Top of Data to use
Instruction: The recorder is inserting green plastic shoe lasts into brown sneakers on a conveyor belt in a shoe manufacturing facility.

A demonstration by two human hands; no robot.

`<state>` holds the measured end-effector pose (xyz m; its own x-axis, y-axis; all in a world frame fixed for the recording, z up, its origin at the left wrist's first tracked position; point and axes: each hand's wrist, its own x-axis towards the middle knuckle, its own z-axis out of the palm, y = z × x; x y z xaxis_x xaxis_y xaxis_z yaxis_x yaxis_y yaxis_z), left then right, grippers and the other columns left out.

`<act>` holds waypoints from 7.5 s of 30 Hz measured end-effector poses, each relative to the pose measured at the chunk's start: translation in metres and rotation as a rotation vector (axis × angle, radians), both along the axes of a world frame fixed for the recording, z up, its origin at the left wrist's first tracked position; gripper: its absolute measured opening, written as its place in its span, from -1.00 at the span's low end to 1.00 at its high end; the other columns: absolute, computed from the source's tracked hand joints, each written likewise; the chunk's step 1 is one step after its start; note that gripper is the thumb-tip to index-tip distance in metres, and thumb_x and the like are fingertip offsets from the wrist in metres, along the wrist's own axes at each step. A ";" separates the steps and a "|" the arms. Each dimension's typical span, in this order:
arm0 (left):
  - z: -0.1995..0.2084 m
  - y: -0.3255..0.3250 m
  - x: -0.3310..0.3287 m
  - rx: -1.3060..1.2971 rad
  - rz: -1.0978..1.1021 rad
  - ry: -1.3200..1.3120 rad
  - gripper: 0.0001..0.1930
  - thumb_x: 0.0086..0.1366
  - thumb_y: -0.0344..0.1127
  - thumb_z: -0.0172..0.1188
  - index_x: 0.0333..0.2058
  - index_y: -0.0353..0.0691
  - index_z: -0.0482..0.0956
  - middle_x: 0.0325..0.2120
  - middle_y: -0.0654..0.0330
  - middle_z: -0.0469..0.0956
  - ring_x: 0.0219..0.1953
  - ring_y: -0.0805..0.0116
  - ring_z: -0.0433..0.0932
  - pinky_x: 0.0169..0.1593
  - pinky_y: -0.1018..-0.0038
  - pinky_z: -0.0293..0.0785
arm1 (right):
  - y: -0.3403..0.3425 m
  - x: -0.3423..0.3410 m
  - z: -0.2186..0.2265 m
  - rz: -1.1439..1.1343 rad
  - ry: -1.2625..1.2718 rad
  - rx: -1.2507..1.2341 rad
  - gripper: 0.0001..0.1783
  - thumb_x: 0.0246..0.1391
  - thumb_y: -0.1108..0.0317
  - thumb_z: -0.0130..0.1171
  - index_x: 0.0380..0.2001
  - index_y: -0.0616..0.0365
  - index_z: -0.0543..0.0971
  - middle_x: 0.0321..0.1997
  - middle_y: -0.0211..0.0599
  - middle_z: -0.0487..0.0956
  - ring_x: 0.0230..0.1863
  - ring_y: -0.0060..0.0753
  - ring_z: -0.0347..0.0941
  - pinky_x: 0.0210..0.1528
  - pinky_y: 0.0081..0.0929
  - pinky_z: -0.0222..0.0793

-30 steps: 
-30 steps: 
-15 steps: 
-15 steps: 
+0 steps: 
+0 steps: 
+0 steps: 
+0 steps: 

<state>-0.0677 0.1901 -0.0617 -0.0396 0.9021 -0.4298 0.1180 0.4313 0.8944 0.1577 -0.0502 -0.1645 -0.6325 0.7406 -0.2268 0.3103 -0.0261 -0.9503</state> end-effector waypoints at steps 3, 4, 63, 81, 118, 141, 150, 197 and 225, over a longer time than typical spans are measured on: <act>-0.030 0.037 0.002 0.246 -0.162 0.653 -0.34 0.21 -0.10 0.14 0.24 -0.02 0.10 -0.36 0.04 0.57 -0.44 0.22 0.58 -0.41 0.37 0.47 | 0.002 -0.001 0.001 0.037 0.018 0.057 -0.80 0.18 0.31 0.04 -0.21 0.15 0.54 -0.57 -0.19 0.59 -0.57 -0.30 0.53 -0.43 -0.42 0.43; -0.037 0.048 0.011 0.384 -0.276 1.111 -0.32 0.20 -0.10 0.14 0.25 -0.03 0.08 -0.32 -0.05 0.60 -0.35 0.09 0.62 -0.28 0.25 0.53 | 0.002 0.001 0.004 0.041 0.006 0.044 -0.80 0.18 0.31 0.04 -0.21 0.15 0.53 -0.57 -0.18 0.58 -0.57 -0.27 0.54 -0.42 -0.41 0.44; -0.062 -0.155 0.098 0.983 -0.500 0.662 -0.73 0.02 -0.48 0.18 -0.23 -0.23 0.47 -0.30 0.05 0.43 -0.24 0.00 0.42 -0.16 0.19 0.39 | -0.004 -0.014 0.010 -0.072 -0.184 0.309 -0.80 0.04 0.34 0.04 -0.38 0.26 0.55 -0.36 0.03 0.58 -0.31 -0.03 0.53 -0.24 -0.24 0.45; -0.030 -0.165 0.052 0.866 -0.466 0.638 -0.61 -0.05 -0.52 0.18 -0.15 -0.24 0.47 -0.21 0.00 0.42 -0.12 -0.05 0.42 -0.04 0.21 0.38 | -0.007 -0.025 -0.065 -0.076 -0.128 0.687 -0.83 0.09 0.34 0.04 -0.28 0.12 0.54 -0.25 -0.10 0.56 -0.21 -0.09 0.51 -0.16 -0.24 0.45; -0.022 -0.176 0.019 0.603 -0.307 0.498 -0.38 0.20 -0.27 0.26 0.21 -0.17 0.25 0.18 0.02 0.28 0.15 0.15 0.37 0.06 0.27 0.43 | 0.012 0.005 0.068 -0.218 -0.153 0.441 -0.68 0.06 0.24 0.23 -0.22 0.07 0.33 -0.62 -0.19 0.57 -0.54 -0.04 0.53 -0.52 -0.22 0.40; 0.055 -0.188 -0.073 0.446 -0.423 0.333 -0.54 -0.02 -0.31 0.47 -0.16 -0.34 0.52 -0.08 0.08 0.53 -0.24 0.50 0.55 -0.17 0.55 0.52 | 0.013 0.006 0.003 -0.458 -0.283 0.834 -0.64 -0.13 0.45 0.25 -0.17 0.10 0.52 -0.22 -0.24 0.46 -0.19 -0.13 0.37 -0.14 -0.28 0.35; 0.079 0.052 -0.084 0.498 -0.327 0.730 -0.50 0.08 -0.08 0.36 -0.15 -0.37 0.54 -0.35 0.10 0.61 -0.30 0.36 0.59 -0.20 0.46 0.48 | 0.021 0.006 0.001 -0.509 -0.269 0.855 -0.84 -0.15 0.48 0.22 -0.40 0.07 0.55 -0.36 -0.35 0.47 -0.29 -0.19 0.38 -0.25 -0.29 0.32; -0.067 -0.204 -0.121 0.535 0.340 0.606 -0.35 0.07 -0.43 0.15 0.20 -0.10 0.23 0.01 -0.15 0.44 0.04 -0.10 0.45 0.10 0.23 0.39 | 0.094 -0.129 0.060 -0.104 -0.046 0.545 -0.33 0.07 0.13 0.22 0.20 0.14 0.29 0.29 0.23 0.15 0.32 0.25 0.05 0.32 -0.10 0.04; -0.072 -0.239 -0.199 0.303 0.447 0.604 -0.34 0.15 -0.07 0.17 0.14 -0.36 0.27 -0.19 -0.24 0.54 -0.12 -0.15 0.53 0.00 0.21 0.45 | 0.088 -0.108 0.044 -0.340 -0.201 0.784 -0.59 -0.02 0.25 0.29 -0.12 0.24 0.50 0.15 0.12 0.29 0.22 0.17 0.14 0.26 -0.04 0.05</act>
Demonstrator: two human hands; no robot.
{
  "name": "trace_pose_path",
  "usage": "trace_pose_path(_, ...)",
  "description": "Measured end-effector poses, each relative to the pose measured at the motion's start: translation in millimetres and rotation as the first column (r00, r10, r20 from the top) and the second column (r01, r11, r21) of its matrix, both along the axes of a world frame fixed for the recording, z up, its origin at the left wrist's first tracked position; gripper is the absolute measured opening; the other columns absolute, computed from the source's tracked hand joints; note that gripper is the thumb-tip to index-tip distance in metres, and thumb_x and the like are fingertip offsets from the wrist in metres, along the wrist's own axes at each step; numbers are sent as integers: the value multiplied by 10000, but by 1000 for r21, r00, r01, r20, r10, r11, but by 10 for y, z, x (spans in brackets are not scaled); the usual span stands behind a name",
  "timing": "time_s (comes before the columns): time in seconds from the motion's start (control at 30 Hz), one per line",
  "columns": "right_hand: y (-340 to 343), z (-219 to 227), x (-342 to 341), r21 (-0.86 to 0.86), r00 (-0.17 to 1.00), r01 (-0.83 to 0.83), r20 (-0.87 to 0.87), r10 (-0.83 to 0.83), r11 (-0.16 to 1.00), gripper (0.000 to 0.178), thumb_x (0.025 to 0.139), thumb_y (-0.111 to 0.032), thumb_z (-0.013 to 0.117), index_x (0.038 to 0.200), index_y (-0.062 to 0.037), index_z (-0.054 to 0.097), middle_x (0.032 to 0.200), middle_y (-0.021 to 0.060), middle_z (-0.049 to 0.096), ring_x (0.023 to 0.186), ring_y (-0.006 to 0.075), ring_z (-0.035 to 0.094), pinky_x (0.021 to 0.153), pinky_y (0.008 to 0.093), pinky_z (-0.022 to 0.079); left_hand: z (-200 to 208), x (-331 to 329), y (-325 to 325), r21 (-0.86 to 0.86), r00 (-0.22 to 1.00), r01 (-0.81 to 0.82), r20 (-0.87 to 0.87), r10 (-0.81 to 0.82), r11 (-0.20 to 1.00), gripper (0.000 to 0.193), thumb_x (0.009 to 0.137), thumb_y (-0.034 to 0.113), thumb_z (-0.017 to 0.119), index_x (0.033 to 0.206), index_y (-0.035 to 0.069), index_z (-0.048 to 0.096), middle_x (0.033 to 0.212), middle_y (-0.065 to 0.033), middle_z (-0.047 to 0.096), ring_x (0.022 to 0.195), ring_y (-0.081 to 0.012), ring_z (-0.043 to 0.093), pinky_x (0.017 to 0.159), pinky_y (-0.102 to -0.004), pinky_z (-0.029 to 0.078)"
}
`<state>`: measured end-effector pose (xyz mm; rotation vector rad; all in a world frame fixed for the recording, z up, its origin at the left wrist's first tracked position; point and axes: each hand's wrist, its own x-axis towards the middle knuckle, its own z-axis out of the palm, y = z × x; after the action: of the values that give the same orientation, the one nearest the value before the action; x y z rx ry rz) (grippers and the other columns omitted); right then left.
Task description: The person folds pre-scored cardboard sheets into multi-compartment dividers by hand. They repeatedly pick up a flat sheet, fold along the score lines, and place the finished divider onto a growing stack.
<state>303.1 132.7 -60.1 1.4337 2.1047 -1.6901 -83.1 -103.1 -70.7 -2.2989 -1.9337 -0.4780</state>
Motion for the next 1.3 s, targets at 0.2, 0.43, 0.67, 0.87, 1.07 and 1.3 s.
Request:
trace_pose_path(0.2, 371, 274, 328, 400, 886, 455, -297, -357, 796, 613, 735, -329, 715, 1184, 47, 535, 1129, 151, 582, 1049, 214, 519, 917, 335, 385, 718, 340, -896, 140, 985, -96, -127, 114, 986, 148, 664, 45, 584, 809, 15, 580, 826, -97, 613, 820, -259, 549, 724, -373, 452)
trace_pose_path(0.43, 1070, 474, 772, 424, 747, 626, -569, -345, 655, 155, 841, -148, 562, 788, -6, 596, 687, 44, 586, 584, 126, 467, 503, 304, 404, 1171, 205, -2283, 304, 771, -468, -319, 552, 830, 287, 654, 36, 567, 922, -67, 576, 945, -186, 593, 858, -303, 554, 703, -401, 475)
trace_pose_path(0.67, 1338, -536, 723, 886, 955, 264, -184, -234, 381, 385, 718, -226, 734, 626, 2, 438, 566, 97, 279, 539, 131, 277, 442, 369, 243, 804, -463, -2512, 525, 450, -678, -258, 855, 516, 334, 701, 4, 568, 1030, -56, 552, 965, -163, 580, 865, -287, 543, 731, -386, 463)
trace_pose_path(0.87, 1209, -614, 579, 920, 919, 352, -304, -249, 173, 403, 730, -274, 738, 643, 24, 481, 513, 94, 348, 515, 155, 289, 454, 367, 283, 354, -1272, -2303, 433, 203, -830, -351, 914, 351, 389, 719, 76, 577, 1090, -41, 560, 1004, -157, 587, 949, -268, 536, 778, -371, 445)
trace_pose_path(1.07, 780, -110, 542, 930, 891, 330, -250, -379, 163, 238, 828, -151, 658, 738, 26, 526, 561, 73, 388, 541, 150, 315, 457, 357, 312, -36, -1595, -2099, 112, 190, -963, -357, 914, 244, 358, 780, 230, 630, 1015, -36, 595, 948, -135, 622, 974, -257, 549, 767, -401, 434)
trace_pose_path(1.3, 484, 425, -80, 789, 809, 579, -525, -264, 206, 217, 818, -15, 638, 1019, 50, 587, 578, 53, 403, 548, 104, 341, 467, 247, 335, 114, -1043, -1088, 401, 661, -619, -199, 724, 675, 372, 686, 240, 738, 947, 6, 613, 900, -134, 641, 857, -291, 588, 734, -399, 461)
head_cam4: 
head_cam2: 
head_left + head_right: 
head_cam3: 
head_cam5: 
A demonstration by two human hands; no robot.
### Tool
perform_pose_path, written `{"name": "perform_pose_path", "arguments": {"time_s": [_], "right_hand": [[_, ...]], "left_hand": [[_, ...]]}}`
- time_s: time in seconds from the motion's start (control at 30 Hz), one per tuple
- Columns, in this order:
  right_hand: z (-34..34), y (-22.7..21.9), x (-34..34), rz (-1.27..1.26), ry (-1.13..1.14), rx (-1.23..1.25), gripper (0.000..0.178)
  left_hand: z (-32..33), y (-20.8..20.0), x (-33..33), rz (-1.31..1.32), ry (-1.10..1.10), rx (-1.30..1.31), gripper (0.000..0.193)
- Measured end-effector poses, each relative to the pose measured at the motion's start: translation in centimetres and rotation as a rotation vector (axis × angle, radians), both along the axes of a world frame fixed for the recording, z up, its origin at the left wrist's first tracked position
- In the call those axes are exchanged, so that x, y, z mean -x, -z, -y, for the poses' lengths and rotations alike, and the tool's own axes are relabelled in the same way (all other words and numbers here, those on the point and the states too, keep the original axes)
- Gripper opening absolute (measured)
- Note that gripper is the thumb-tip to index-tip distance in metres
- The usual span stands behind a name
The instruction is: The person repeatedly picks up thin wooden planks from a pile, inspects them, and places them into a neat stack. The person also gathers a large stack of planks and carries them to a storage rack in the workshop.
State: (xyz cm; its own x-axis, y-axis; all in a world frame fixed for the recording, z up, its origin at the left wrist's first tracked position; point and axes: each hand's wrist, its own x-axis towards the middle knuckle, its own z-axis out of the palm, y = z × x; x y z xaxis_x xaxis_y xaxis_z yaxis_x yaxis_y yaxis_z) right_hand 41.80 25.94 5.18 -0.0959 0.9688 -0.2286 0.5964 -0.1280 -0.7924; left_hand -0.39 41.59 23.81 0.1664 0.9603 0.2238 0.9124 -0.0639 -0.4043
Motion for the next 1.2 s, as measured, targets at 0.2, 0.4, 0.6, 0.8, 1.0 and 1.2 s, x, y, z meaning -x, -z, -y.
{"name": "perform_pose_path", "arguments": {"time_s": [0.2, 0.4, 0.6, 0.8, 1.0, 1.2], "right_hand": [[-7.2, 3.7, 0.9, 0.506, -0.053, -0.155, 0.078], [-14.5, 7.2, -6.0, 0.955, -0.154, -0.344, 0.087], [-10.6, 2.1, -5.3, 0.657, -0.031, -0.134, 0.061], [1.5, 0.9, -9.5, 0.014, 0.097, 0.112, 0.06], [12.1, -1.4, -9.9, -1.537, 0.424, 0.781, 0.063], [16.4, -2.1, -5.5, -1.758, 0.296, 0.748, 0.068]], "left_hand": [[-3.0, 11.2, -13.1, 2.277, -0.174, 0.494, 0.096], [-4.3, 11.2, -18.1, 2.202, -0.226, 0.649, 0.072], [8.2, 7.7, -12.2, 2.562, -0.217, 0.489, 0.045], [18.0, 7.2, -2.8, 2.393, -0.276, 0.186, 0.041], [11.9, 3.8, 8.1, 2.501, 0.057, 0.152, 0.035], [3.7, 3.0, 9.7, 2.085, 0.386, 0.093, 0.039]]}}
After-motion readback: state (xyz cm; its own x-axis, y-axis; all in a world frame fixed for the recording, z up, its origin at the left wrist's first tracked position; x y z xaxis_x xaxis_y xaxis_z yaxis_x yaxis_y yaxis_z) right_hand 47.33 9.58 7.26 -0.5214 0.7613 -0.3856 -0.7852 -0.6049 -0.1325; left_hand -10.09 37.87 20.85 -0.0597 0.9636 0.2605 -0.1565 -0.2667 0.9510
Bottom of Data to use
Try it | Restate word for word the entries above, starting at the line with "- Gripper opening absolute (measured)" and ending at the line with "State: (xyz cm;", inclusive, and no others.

Response to the task |
- Gripper opening absolute (measured)
- Note that gripper is the thumb-tip to index-tip distance in metres
- The usual span stands behind a name
The instruction is: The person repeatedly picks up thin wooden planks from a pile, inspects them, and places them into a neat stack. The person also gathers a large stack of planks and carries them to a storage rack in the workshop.
State: (xyz cm; its own x-axis, y-axis; all in a world frame fixed for the recording, z up, its origin at the left wrist's first tracked position; point and axes: each hand's wrist, its own x-axis towards the middle knuckle, its own z-axis out of the palm, y = z × x; x y z xaxis_x xaxis_y xaxis_z yaxis_x yaxis_y yaxis_z) right_hand 41.80 25.94 5.18 -0.0959 0.9688 -0.2286 0.5964 -0.1280 -0.7924; left_hand -0.39 41.59 23.81 0.1664 0.9603 0.2238 0.9124 -0.0639 -0.4043

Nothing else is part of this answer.